Rather than purchase a new SSL certificate and wait the couple of weeks for Verisign or Network Solutions to provide me a certificate (this was needed *now*) I did some research and came up with the website SSL Enabling OWA 2003 using a free 3rd party certificate. Following the instructions was very simple and after a few minutes I had the certificate installed on the server. However the Windows Mobile Device would not accept the certificate! More research later the solution seemed to be to copy the cert file to the device and double click it but this still didn’t work.
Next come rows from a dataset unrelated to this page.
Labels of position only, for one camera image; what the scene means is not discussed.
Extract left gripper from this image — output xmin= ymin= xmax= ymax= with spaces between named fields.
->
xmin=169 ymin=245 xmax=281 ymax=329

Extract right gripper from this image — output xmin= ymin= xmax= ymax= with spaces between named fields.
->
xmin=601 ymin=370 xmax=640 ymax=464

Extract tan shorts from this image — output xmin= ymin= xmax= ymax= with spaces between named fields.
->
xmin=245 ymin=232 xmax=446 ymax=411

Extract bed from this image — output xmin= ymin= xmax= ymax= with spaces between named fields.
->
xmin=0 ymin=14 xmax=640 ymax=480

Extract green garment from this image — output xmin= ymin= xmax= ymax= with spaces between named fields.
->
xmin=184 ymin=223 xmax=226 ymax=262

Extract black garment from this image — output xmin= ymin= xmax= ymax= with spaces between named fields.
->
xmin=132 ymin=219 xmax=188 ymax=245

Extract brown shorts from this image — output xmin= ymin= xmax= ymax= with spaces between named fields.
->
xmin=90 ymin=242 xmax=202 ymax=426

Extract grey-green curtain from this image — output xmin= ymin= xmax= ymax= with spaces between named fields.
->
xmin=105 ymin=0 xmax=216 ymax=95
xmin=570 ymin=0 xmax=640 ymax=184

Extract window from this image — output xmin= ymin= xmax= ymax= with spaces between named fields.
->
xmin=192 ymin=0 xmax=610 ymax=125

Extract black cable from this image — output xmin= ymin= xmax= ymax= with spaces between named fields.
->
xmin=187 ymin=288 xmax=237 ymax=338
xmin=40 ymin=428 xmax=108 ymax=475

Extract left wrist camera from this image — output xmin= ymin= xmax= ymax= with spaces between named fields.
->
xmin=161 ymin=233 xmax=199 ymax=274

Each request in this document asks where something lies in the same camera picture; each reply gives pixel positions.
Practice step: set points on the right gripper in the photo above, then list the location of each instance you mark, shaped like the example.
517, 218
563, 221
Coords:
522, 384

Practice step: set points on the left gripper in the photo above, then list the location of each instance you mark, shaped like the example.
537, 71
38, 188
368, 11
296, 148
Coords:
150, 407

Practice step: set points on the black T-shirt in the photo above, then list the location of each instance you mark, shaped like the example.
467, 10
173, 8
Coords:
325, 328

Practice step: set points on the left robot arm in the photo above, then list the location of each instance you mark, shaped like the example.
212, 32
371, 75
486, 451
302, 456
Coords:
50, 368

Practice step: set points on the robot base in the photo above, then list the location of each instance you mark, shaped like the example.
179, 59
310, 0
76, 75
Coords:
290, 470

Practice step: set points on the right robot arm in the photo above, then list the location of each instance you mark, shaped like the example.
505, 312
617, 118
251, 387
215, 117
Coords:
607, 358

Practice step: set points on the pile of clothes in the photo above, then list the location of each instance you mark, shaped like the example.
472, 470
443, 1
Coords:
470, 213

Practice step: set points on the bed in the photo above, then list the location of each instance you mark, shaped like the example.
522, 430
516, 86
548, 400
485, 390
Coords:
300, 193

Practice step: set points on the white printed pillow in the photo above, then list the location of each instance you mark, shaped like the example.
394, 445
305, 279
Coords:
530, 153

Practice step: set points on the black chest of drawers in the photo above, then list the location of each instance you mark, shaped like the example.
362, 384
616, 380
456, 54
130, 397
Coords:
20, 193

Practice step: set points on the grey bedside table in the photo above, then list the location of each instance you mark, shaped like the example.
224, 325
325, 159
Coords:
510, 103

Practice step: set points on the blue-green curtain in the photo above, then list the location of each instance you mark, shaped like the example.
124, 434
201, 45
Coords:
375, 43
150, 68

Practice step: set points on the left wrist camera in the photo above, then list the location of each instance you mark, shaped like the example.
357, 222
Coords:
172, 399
In the end I copied the ca.cer file to my pc and then used the infrared connection to copy it to the device. This got around the previous problem I had with the certificate programs not recognising the previous certificate I had BUT I then got the issue “Security permission was insufficient to update your device”.
Whilst I was doing this I was on the phone with Sprint (on hold) for twenty minutes and at this point they answered the phone and were useless. They admitted they hadn’t had any training on this, that no certificates were allowed to be installed on the device and to contact Microsoft. I hung up on the guy as he obviously had no clue and downloaded the RegeditSTG file from Bernt Lervik. Using the instructions at Bernt’s site I edited the registry to allow the certificate to be installed. I did have to extract the zip file first and copy the exe file across as opposed to the zip file. Note that in order to expand the branches I had to use the center key within the rocker switch as the stylus/enter key wouldn’t work.
Start regeditSTG and navigate to the hive key HKLM\Security\Policies\Policies
Change the following three registry keys (hint: hit Values first)
a. 00001001 to 1 (was 2)
b. 00001005 to 40 (was 16)
c. 00001017 to 144 (was 128)
After that I was able to double click the ca.cer file to install it, and then start the activesync process with exchange.

Hope this (convuluted) solution will help any other users and me the next time I have to do this certification dance.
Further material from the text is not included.